Example 1: Equation (a-b)c2+(c-a)c+(b-c)=0 has two equal real roots. Prove that A, B and C constitute arithmetic progression. This proposition can be rewritten as "If (c-a)2-4(a-b)(b-c)=0, it proves that A, B and C become arithmetic progression." In fact, the equation in the original question has two equal real roots, which is equivalent to (c-a)2-4(a-b)(b-c)=0 in the new question.
The original title can also be changed to: "Let A, B and C be three internal angles of a triangle, and (Sina-Sinb) C2+(Sinc-Sina) C+(Sinb-Sinc) = 0 has two equal real roots. Prove that Sina, Xinbo and SINC are arithmetic progression. " Sine theorem shows that in △ABC, (sinA-sinB) C2+(sinC-sina) C+(sinb-sinc) = 0 is equivalent to (a-b)c2+(c-a)c+(b-c)=0, sina, sinb and sinc are arithmetic progression, a.

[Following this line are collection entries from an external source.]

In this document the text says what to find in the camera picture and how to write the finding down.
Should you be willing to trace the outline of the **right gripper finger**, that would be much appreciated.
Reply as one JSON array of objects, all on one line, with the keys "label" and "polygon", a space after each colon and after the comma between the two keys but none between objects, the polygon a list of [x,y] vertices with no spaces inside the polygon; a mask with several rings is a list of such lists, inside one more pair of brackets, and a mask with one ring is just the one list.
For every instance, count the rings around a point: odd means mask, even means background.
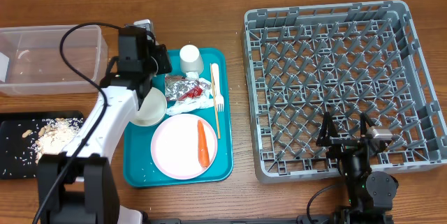
[{"label": "right gripper finger", "polygon": [[370,117],[362,112],[360,114],[360,136],[367,137],[372,135],[372,131],[376,125],[370,119]]},{"label": "right gripper finger", "polygon": [[338,132],[329,112],[323,115],[323,123],[318,134],[316,145],[318,147],[330,147],[338,140]]}]

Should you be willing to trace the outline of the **white bowl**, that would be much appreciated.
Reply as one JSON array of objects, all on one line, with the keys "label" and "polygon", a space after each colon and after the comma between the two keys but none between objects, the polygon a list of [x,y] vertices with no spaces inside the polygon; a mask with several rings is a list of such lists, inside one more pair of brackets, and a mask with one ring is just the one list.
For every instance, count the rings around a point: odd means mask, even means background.
[{"label": "white bowl", "polygon": [[167,100],[165,95],[159,89],[152,87],[131,123],[137,126],[157,125],[164,118],[166,110]]}]

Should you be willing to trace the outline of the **orange carrot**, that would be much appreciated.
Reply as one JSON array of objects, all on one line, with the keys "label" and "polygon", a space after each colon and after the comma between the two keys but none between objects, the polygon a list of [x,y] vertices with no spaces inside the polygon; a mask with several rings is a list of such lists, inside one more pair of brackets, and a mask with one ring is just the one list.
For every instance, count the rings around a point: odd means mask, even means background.
[{"label": "orange carrot", "polygon": [[208,168],[210,166],[206,134],[201,120],[198,120],[198,161],[203,168]]}]

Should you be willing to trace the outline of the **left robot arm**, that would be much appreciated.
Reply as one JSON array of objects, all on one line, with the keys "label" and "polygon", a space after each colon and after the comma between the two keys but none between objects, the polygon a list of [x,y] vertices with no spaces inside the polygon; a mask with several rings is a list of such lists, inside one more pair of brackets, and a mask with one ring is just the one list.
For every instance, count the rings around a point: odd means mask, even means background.
[{"label": "left robot arm", "polygon": [[150,222],[147,213],[120,204],[110,161],[126,126],[153,90],[153,78],[173,68],[150,20],[117,31],[118,55],[99,83],[89,81],[98,90],[94,109],[59,154],[45,154],[38,162],[34,223]]}]

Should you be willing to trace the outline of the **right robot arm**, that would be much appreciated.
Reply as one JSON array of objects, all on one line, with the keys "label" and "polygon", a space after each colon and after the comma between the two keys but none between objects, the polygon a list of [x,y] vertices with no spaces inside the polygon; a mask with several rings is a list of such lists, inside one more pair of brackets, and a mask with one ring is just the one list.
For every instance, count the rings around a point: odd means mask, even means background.
[{"label": "right robot arm", "polygon": [[327,147],[326,157],[337,161],[349,197],[349,205],[337,207],[328,223],[393,222],[387,212],[393,208],[399,183],[386,172],[374,172],[369,161],[385,151],[392,140],[391,131],[377,126],[365,113],[360,115],[360,137],[342,138],[330,113],[324,113],[316,145]]}]

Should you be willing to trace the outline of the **grey plastic dishwasher rack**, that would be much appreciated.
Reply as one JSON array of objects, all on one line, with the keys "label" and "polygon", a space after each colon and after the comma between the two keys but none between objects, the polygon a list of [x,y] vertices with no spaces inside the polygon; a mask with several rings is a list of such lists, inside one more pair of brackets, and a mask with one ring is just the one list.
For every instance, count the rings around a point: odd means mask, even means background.
[{"label": "grey plastic dishwasher rack", "polygon": [[405,2],[248,10],[243,45],[260,182],[337,176],[316,143],[326,112],[342,138],[360,137],[361,114],[392,132],[374,170],[446,163],[446,122]]}]

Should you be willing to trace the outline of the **foil snack wrapper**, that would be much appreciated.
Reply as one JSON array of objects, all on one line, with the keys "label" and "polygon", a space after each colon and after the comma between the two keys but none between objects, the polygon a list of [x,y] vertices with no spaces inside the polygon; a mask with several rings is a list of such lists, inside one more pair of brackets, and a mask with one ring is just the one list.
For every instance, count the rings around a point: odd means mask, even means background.
[{"label": "foil snack wrapper", "polygon": [[165,76],[165,97],[167,101],[179,101],[201,96],[208,88],[206,82],[180,75]]}]

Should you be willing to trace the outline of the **white paper cup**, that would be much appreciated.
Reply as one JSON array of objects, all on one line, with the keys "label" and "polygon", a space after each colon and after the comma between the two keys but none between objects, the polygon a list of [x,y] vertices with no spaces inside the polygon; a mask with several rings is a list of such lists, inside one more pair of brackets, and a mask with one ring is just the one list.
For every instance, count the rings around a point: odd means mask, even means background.
[{"label": "white paper cup", "polygon": [[196,72],[201,74],[204,63],[199,49],[195,45],[185,45],[179,51],[180,68],[183,73]]}]

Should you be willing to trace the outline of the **wooden chopstick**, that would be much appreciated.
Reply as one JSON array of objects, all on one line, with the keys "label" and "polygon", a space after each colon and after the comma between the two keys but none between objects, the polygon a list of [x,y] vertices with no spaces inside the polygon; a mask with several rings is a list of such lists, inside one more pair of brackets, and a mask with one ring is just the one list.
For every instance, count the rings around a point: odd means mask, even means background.
[{"label": "wooden chopstick", "polygon": [[220,132],[220,125],[219,125],[219,115],[218,115],[218,109],[217,109],[216,90],[215,90],[215,85],[214,85],[214,76],[213,76],[212,64],[210,64],[210,77],[211,77],[211,83],[212,83],[212,96],[213,96],[213,102],[214,102],[214,113],[215,113],[215,119],[216,119],[216,125],[217,125],[217,139],[220,140],[221,132]]}]

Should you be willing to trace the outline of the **white plastic fork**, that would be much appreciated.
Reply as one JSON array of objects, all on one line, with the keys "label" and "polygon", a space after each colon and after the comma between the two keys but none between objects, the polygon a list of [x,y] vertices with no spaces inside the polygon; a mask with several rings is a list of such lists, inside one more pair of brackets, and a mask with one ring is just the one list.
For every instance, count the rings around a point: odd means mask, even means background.
[{"label": "white plastic fork", "polygon": [[215,98],[217,103],[217,110],[223,112],[224,110],[224,97],[221,95],[220,77],[219,77],[219,65],[216,63],[211,64],[212,75],[214,78]]}]

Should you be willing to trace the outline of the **pink round plate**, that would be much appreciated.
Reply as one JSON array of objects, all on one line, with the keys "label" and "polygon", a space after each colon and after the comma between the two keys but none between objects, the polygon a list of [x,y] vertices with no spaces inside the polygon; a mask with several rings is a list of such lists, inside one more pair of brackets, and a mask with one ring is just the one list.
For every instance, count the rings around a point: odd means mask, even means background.
[{"label": "pink round plate", "polygon": [[[205,129],[210,166],[198,161],[198,120]],[[151,155],[155,166],[172,179],[193,179],[206,172],[217,156],[218,139],[213,127],[194,114],[178,114],[166,119],[155,130]]]}]

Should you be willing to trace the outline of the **clear plastic bin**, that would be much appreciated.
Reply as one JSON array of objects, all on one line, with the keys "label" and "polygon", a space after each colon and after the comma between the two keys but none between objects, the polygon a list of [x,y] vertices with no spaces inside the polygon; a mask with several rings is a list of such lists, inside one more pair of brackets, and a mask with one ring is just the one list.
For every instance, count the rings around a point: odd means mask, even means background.
[{"label": "clear plastic bin", "polygon": [[[59,44],[73,27],[52,25],[1,29],[1,94],[7,96],[95,92],[62,60]],[[69,63],[95,83],[105,76],[108,45],[101,28],[76,29],[64,41]]]}]

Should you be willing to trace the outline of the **teal plastic serving tray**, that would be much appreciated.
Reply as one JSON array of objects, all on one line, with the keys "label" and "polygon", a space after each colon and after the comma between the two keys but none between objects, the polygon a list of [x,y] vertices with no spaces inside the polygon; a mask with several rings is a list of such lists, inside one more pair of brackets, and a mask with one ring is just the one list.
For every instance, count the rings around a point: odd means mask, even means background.
[{"label": "teal plastic serving tray", "polygon": [[[202,117],[214,129],[217,135],[217,125],[214,108],[194,110],[190,113]],[[154,126],[137,126],[129,123],[124,131],[123,174],[125,180],[133,187],[172,186],[194,184],[226,179],[233,170],[233,141],[231,136],[230,107],[224,106],[223,112],[218,112],[221,138],[218,140],[217,156],[211,167],[200,176],[178,180],[164,175],[154,164],[151,155],[151,142],[155,130],[170,116],[166,115],[159,124]]]}]

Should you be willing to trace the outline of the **pile of rice and peanuts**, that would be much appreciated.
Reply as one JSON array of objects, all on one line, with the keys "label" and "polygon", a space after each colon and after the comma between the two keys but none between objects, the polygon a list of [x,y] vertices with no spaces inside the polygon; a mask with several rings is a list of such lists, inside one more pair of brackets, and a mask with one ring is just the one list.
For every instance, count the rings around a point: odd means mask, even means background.
[{"label": "pile of rice and peanuts", "polygon": [[80,131],[81,127],[74,128],[65,119],[57,119],[54,124],[41,128],[38,132],[38,164],[45,154],[58,154]]}]

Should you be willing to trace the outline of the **black plastic tray bin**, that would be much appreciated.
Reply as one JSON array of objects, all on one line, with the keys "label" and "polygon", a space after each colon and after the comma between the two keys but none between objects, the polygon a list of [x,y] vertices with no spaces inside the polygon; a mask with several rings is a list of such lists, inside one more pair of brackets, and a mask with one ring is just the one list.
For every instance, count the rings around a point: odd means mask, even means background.
[{"label": "black plastic tray bin", "polygon": [[1,114],[1,179],[32,179],[38,158],[38,132],[42,127],[65,119],[81,127],[79,111],[14,112]]}]

Example 2: Let tgα and tgβ be two roots of equation c2+ac+a+ 1=0. It is proved that the condition of (α+β)= 1 remains unchanged, and the conclusion can be changed to prove that sin(α+β)=cos(α+β).
Or change it to "Verify α+β=nπ+, (n is an integer). Using the interrelation in mathematics, there is a dialectical relationship of unity of opposites in mathematics. For example, addition, subtraction, multiplication and division, power sum root, exponent and logarithm, inverse trigonometric function and trigonometric function, sum and difference product and product and difference, etc. This inspires us to make variants according to the reciprocal relationship in mathematics.